O discurso do AQUI e do AGORA

Aos dois anos de idade uma criança ainda não é capaz de sozinha construir um discurso que possa ser reconhecido como narrativa propriamente dita. O tipo de discurso de que ela dispõe neste momento é o de comentar o que está ocorrendo no momento da interação; ou, no máximo, falar daquelas ações que ela pretende realizar logo em seguida. O discurso da criança é caracterizado pela presença de  expressões como: já, pronto, outra vez, ainda e agora. 

As perguntas que caracterizam relações temporais que podem ser respondidas pela criança até os 3 anos são: Quando?, Em que dia?, Que horas?; nenhuma outra expressão é compreendida pela criança. Já as expressões que demonstram relações temporais que aparecem no léxico da criança depois dos 2 anos e 8 meses são: depois, ontem, amanhã, de noite, que remetem ao não agora. Sendo que o depois é o mais usado para projeção de futuro, e o antes vai aparecer tempos depois no discurso da criança.

Até os 2 anos e 7 meses mais ou menos o discurso narrativo da criança centra-se nos relatos de experiências pessoais e chegando próximo dos 3 anos começam a surgir as estórias imaginárias, sendo estas construídas a partir dos questionamentos dos adultos.O tipo mais primitivo de pergunta que o adulto dirige às crianças, é aquela que questiona sobre a origem de objetos presentes no momento da interação ou sobre alterações evidenciadas nesses objetos no momentos da interação. Os enunciados da criança são ainda pequenos e podem ser vistos como uma estrutura embrionária do discurso narrativo.

Narrativa primitiva

Depois dos 3 anos de idade surge a necessidade de um discurso narrativo diferente. Surgem então as estórias (narrativas típicas de nossa cultura, que na ordenação temporal/causa dos eventos apresentam invariabilidade de “conteúdo”, ou seja, aquelas que tem  “enredo” fixo, do tipo: Chapeuzinho Vermelho, Branca de Neve…..). Esse tipo de narrativa assume um papel muito importante na construção do discurso narrativo oral, apresentando a criança a macroestrutura do discurso. Seu valor pode ser visto entre 3 e 4 anos de idade e o papel do adulto enquanto interlocutor empírico ainda é fundamental nessa fase.

As marcas linguísticas que que podem ser identificadas na estrutura das “estórias” são;

a) Era uma vez….. (abertura da estória);

b) Daí, então, depois, um belo dia …(introduzir a ação)

c) Acabou a estória, foram felizes para sempre…. (fechamento).

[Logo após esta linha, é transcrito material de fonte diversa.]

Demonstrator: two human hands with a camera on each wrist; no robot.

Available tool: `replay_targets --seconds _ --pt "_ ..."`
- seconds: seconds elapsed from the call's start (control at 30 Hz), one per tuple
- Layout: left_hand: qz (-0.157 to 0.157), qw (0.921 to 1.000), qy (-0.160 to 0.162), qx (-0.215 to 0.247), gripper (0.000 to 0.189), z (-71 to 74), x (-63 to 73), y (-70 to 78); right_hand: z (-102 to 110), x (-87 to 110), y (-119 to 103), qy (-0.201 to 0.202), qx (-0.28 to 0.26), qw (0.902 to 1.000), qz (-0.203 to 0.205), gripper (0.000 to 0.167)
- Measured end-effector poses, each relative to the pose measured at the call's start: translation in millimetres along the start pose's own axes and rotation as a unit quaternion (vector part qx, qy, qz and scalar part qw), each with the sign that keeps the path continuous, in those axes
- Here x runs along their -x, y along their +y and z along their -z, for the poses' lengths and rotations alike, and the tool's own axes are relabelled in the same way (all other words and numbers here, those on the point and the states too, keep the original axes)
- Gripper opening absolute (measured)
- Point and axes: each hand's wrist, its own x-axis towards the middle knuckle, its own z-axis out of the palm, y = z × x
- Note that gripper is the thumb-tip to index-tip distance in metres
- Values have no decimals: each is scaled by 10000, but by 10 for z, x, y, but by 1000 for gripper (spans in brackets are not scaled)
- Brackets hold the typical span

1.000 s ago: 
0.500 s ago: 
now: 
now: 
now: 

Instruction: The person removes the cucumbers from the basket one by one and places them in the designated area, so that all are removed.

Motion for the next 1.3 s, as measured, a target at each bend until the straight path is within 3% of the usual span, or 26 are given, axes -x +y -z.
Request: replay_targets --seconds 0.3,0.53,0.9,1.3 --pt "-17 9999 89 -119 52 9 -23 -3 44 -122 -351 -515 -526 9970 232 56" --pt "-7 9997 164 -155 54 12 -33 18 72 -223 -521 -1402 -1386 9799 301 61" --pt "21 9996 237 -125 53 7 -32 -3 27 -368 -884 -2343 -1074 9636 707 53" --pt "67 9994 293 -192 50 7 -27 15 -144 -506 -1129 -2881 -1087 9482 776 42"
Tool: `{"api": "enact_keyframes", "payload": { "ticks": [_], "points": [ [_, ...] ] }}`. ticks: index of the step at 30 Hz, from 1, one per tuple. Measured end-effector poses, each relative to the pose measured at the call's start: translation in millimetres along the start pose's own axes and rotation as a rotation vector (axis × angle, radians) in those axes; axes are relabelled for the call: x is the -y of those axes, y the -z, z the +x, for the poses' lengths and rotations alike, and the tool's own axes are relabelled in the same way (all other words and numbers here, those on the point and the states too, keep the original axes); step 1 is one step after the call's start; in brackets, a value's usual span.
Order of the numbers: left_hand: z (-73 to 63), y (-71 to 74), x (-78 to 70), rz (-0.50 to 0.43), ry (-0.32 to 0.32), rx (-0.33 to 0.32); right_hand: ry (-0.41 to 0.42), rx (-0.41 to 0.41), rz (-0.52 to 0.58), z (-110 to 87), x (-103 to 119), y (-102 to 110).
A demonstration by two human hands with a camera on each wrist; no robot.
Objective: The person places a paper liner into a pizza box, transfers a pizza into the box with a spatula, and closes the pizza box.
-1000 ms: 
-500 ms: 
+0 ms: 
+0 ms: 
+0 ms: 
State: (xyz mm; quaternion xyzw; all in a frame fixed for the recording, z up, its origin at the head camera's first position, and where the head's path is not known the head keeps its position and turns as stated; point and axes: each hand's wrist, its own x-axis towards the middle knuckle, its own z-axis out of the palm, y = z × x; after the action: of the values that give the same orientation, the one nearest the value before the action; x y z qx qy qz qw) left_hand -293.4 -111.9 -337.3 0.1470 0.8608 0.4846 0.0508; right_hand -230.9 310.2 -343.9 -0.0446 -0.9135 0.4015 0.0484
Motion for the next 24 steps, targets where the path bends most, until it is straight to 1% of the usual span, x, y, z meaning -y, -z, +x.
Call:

Aparecem também os relatos que são narrativas construídas para recuperar uma sequência de experiências pessoais. Não há compromisso com um enredo fixo, mas com uma “verdade”: a criança começa a narrar experiências efetivamente vividas, a princípio compartilhadas pela mãe. Nessas experiências passadas estão passeios, viagens, eventos ou ações presenciados ou desencadeados pela criança, que de alguma forma possam ser mencionados como não ordinários ou não habituais.

A criança como narrador

Analisando os aperfeiçoamentos das crianças na elaboração de narrativas depois dos 4 anos de idade, nota-se que elas passam cada vez mais a tomar a iniciativa de relatar eventos/ações passados, o que contribui para sua constituição de narrador e na transformação dos papéis dos interlocutores que vai se concretizar perto dos 4 anos e 6 meses de idade. A criança cada vez mais tem um papel ativo e autônomo na construção de narrativas e, consequentemente constituindo o adulto como um interlocutor entre tantos outros, em situações que tendem a ser simétricas.

Próximo dos 5 anos o papel do adulto na interação com a criança nas situações de discurso narrativo já mostra uma sensível mudança em relação ao da fase inicial: de mais ativo para menos ativo na construção conjunta desse discurso.

Por fim, à medida que as crianças se aproximam da idade de 8 anos tornam-se mais interessadas pela verdadeira comunicação com seus pares e o discurso socializado aumenta rapidamente.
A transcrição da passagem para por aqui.